WHAT THE TASK REQUIRES —
Print out the full listing below, word for word.

AVAILABLE DATA —

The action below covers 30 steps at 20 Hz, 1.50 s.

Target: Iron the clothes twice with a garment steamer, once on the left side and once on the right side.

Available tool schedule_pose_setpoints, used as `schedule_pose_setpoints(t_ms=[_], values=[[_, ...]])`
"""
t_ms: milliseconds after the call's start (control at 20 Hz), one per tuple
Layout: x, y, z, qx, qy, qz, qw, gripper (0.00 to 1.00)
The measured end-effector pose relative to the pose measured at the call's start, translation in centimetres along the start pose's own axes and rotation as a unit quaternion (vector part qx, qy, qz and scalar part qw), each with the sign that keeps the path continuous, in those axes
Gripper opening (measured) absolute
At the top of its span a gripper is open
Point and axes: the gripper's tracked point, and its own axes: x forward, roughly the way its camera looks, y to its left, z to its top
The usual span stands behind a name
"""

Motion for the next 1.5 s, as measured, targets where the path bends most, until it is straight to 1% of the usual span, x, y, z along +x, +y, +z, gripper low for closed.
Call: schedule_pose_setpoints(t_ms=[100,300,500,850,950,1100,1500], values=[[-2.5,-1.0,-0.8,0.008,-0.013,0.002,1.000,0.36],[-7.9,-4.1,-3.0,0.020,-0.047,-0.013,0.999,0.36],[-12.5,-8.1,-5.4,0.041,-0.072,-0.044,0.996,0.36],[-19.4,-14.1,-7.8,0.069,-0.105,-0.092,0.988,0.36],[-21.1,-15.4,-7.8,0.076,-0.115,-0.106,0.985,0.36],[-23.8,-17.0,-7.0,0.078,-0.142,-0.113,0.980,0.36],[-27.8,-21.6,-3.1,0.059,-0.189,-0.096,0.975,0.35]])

EXERCISE OUTPUT —
The action below covers 30 steps at 20 Hz, 1.50 s.

Target: Iron the clothes twice with a garment steamer, once on the left side and once on the right side.

Available tool schedule_pose_setpoints, used as `schedule_pose_setpoints(t_ms=[_], values=[[_, ...]])`
"""
t_ms: milliseconds after the call's start (control at 20 Hz), one per tuple
Layout: x, y, z, qx, qy, qz, qw, gripper (0.00 to 1.00)
The measured end-effector pose relative to the pose measured at the call's start, translation in centimetres along the start pose's own axes and rotation as a unit quaternion (vector part qx, qy, qz and scalar part qw), each with the sign that keeps the path continuous, in those axes
Gripper opening (measured) absolute
At the top of its span a gripper is open
Point and axes: the gripper's tracked point, and its own axes: x forward, roughly the way its camera looks, y to its left, z to its top
The usual span stands behind a name
"""

Motion for the next 1.5 s, as measured, targets where the path bends most, until it is straight to 1% of the usual span, x, y, z along +x, +y, +z, gripper low for closed.
Call: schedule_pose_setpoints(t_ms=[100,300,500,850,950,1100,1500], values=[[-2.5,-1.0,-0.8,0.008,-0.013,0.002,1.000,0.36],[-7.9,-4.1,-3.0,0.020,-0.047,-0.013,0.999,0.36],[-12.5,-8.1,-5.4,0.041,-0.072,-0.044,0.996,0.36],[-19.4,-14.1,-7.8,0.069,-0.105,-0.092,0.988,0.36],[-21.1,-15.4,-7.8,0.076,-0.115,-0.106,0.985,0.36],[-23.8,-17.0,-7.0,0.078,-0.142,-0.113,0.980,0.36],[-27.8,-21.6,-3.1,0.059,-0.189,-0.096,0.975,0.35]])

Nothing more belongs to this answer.